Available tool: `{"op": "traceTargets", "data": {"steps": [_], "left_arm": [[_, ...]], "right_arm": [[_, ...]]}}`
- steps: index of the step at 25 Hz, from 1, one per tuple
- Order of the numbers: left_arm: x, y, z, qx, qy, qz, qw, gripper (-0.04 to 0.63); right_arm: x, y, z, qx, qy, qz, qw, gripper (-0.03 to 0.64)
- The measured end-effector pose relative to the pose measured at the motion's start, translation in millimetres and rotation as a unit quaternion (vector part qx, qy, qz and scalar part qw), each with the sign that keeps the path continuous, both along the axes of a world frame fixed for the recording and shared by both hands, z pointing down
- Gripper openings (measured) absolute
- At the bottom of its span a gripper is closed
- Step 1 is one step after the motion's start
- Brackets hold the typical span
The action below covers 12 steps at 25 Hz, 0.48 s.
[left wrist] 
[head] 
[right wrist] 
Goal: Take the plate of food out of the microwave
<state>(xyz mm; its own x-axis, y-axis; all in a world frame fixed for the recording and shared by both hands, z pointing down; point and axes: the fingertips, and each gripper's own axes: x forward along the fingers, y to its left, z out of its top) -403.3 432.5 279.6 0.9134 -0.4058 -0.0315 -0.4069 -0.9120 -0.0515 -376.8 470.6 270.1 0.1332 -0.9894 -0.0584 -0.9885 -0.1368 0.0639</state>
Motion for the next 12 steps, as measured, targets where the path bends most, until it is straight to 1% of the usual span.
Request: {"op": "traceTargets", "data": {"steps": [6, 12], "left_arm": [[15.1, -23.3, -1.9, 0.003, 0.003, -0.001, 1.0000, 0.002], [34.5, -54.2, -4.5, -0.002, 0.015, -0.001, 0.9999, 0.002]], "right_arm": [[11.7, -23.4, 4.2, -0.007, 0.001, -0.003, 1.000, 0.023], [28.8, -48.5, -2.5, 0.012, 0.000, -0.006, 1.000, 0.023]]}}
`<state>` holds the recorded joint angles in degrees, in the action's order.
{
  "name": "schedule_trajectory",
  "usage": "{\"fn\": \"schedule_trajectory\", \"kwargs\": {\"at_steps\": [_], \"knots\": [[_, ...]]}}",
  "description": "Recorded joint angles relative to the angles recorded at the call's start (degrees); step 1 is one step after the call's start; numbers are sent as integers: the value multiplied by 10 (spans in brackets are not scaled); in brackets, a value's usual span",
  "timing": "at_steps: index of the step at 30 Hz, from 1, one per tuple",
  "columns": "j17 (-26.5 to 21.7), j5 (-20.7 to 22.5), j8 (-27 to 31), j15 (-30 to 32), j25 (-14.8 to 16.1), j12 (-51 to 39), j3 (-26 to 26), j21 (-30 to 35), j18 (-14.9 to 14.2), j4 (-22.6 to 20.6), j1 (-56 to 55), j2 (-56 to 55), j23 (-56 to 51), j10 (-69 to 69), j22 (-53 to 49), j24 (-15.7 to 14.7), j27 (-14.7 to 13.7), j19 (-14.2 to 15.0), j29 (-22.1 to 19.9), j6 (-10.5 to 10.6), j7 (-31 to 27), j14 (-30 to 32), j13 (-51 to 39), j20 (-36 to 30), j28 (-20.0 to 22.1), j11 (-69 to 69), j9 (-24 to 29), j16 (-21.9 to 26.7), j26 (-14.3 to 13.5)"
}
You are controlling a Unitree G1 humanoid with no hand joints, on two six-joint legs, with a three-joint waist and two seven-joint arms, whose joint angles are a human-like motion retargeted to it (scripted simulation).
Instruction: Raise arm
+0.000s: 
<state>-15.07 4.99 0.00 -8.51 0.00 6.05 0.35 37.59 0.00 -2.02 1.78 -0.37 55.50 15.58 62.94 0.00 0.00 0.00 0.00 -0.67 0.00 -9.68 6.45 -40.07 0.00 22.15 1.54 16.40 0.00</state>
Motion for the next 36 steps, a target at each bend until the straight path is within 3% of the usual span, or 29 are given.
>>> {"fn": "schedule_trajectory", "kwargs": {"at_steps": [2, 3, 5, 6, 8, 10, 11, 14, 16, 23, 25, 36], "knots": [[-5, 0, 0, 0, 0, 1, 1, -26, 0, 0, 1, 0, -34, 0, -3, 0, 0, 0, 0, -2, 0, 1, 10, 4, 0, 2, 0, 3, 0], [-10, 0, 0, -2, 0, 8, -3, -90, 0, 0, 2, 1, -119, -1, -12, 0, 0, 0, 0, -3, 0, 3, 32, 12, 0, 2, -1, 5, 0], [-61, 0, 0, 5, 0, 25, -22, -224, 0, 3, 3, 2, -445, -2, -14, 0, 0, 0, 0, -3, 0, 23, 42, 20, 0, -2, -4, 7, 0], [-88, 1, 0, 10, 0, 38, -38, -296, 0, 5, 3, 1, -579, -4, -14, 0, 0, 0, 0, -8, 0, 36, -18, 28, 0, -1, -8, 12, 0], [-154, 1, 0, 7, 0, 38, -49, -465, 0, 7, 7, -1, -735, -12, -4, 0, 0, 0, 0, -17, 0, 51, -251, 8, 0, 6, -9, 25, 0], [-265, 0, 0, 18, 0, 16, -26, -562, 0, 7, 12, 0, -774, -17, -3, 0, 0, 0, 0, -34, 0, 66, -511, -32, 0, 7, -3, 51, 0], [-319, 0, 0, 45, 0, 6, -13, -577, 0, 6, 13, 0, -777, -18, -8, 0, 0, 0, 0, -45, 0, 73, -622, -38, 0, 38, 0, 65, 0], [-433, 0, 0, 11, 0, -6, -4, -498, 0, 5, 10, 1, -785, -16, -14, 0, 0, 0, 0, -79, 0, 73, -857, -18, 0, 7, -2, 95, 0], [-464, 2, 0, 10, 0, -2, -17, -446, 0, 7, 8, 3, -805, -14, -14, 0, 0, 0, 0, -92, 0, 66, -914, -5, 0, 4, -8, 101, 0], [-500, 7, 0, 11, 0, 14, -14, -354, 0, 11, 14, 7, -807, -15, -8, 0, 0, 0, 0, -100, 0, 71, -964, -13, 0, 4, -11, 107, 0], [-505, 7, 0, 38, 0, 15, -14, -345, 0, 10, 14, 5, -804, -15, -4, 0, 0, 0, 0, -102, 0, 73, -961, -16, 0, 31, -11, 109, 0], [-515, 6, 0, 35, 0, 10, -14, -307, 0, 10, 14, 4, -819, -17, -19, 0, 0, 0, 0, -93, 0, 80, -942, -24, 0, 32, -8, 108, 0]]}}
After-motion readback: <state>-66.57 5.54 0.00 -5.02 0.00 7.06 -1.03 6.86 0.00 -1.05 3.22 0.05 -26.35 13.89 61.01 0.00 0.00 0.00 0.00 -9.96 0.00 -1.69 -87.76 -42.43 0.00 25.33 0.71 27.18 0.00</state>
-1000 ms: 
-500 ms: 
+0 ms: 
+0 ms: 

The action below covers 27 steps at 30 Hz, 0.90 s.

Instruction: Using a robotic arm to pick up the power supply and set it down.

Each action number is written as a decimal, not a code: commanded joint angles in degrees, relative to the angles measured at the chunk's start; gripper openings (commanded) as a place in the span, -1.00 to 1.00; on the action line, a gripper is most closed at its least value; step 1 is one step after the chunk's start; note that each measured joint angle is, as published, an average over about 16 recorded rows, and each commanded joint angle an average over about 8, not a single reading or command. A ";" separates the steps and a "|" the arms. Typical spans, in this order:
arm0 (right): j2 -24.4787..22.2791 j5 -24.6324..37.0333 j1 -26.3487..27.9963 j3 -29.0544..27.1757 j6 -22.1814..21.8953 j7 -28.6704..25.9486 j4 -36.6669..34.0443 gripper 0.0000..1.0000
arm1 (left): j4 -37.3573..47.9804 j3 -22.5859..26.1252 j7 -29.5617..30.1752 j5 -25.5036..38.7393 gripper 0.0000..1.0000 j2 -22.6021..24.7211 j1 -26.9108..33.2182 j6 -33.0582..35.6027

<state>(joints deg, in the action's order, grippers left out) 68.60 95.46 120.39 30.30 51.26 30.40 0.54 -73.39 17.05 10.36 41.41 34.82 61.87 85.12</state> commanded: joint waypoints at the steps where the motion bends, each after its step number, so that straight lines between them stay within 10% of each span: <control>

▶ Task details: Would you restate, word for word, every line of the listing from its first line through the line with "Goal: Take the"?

▶ Task solution:
Available tool: `{"op": "traceTargets", "data": {"steps": [_], "left_arm": [[_, ...]], "right_arm": [[_, ...]]}}`
- steps: index of the step at 25 Hz, from 1, one per tuple
- Order of the numbers: left_arm: x, y, z, qx, qy, qz, qw, gripper (-0.04 to 0.63); right_arm: x, y, z, qx, qy, qz, qw, gripper (-0.03 to 0.64)
- The measured end-effector pose relative to the pose measured at the motion's start, translation in millimetres and rotation as a unit quaternion (vector part qx, qy, qz and scalar part qw), each with the sign that keeps the path continuous, both along the axes of a world frame fixed for the recording and shared by both hands, z pointing down
- Gripper openings (measured) absolute
- At the bottom of its span a gripper is closed
- Step 1 is one step after the motion's start
- Brackets hold the typical span
The action below covers 12 steps at 25 Hz, 0.48 s.
[left wrist] 
[head] 
[right wrist] 
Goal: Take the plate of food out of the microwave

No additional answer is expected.